Show every line below where "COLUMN" appears.

• Dataset extract:
□ □ □

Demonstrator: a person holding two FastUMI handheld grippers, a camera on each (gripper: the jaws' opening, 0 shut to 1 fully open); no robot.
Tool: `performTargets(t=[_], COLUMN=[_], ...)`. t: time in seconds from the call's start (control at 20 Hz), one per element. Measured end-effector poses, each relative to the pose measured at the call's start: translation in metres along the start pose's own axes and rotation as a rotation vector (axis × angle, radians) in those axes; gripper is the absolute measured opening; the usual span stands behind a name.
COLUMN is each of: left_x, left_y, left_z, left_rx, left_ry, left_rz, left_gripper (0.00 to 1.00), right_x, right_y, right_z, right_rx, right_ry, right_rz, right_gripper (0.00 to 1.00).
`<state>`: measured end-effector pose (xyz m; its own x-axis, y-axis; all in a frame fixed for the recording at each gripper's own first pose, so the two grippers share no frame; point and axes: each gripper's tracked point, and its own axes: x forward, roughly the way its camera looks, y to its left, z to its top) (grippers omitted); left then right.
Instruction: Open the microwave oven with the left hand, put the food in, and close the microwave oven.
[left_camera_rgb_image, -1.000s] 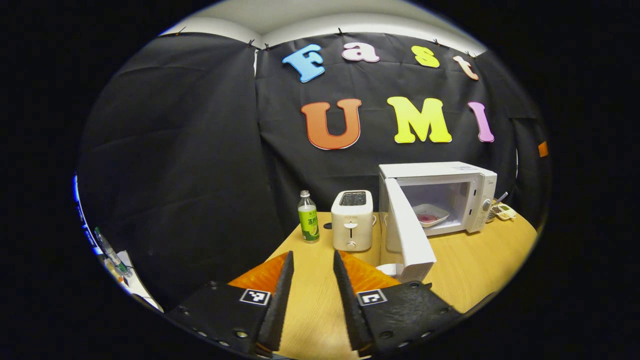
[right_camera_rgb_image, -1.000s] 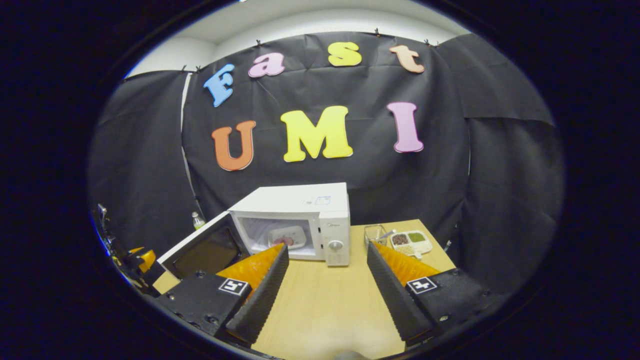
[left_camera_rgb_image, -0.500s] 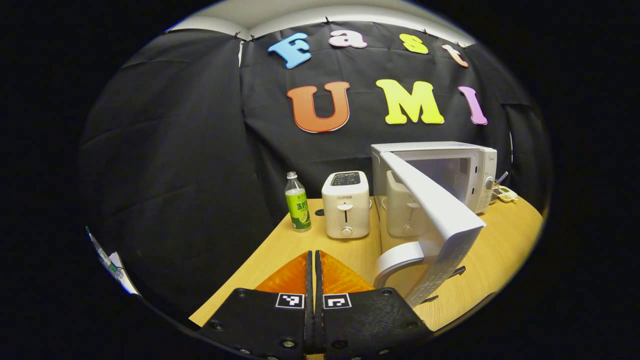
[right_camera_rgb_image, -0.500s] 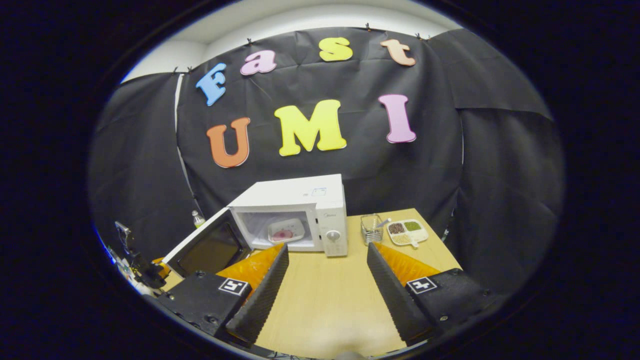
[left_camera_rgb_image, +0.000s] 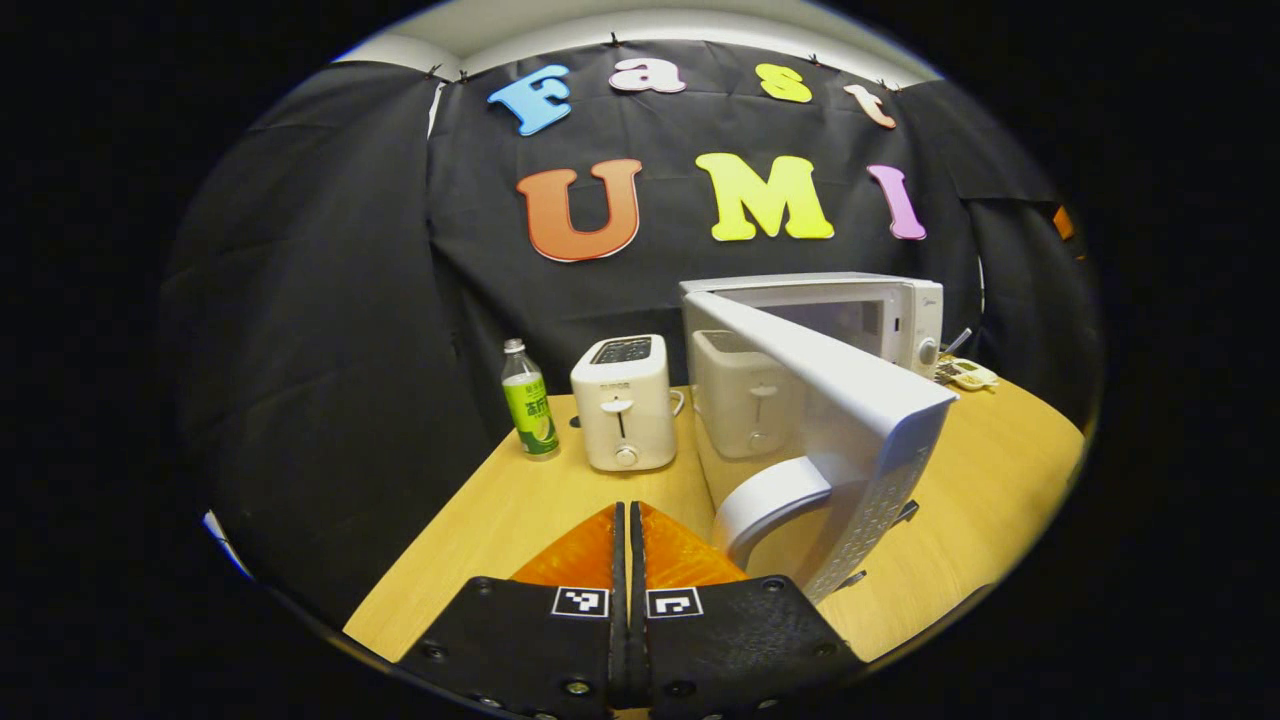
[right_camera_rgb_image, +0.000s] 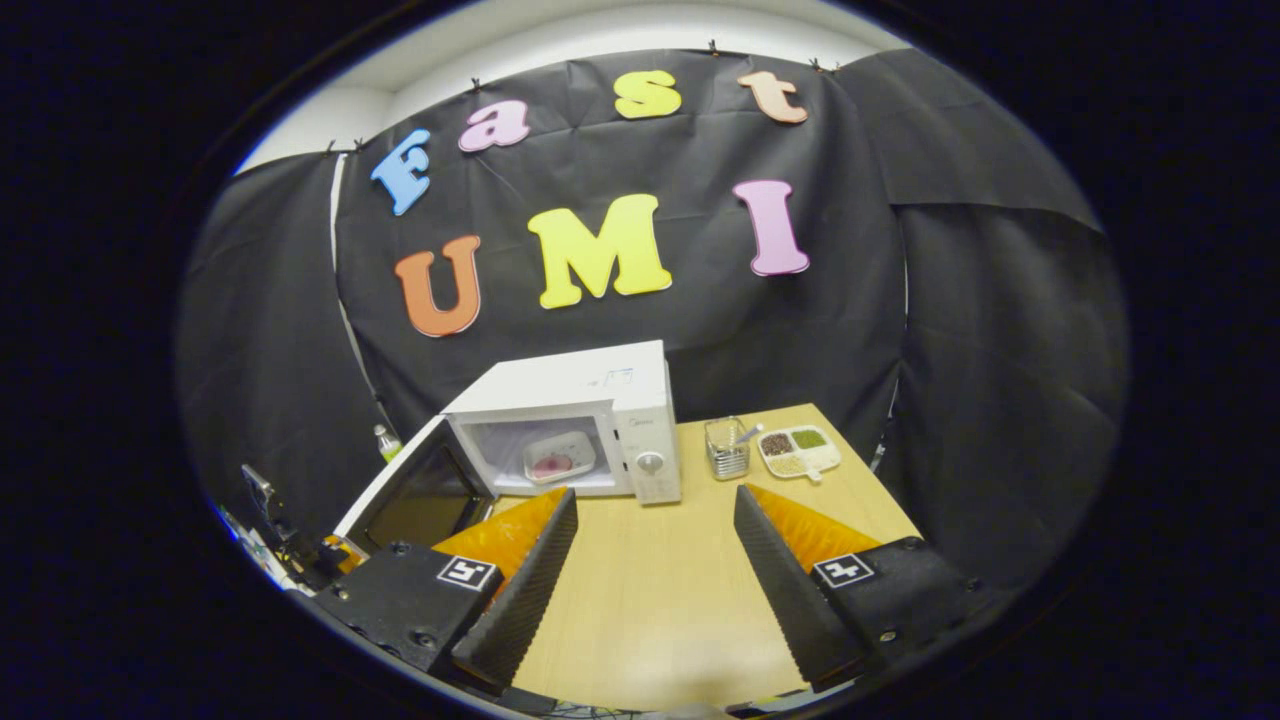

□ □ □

• Solved exercise:
Tool: `performTargets(t=[_], COLUMN=[_], ...)`. t: time in seconds from the call's start (control at 20 Hz), one per element. Measured end-effector poses, each relative to the pose measured at the call's start: translation in metres along the start pose's own axes and rotation as a rotation vector (axis × angle, radians) in those axes; gripper is the absolute measured opening; the usual span stands behind a name.
COLUMN is each of: left_x, left_y, left_z, left_rx, left_ry, left_rz, left_gripper (0.00 to 1.00), right_x, right_y, right_z, right_rx, right_ry, right_rz, right_gripper (0.00 to 1.00).

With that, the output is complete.